# Exercise brief
Among the lines below, keep only those from the one containing "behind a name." through the one containing "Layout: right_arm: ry", and reproduce them exactly.

Dataset excerpts:
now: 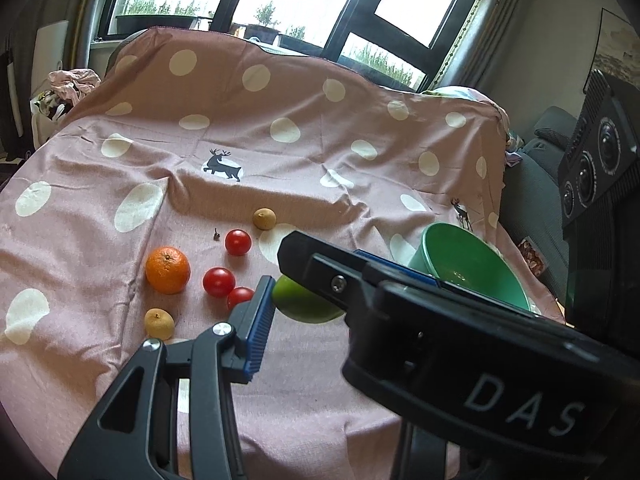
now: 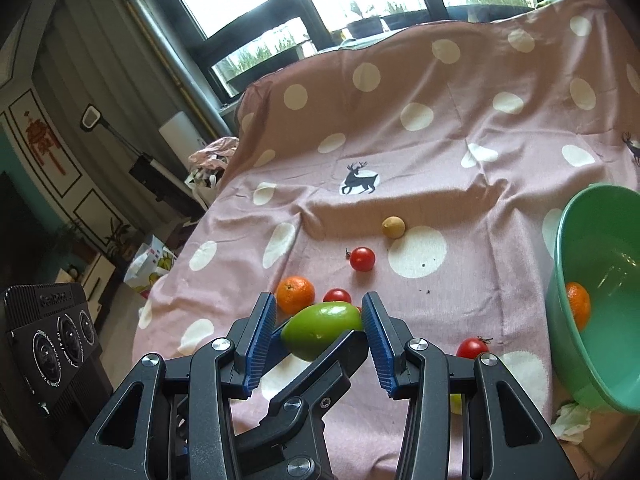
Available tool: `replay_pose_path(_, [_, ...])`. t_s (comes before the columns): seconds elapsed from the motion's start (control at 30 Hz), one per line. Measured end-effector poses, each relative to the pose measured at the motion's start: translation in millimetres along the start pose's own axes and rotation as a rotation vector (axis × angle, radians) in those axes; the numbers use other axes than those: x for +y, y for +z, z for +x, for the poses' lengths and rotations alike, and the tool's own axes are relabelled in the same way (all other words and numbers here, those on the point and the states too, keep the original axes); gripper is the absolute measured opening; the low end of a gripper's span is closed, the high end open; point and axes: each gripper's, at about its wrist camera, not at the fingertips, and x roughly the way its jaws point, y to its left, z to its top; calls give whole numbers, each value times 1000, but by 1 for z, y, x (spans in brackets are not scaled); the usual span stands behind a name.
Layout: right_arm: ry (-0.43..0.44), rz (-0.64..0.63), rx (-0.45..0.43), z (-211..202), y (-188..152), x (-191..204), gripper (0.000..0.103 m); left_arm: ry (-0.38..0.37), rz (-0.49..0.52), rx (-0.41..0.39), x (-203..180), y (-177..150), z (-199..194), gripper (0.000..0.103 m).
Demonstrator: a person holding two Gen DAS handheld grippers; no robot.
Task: Organize fruits
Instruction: 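Lift the green fruit with the right gripper and carry it into the bowl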
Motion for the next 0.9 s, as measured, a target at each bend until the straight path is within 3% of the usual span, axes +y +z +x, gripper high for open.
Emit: replay_pose_path(0.9, [-59, -55, -12, -14, 3, -9, 48, -37, 58, -12, -23, 0, 4, 42])
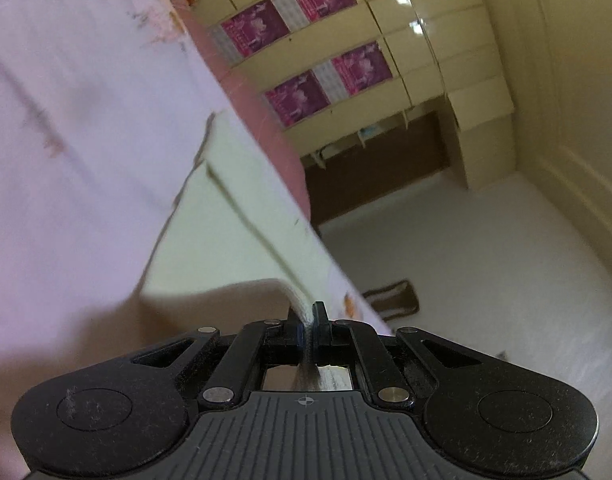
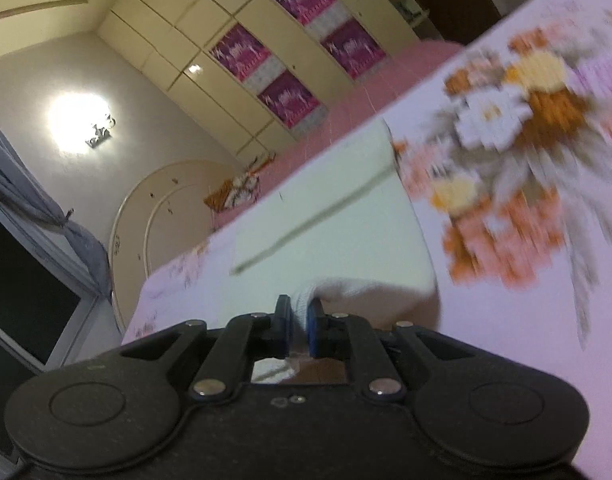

# Solution to this exercise
Available tool: `replay_pose_path(_, [_, ...])`. t_s (comes before the columns): seconds elapsed from the motion's start (control at 30 Hz), one per line. Measured end-effector poses, each relative to the pose measured at the motion's start: translation in millimetres along the start pose's own axes and rotation as a rotation vector (axis × angle, radians) in those axes; the numbers use other axes than those: x for +y, y for +z, z for +x, for the poses' lengths and rotations alike, and the tool's own axes are relabelled in the same way (all other words and numbers here, those on the point and the states too, keep the original axes); gripper is the absolute measured opening; the low end of a gripper's span is closed, the high end open; point and axes: each gripper's, at about its wrist camera, not at the fingertips, and x roughly the way its jaws point, y to its left, z to its top; calls give whole numbers, each value times 1000, but by 1 for z, y, x (spans in brackets are not scaled); the usual span stands behind a name.
Layout: right_arm: ry (-0.43..0.44), rz (-0.64..0.63), rx (-0.45..0.43), z (-211..202), y (-188..152), x (-191..204), gripper (0.000..0.103 m); left_arm: ry (-0.38..0.37), rz (-0.49..0.52), rx (-0.41..0.39), x (-203..180), y (-177..150), z (-199..194), gripper (0.000..0.103 m).

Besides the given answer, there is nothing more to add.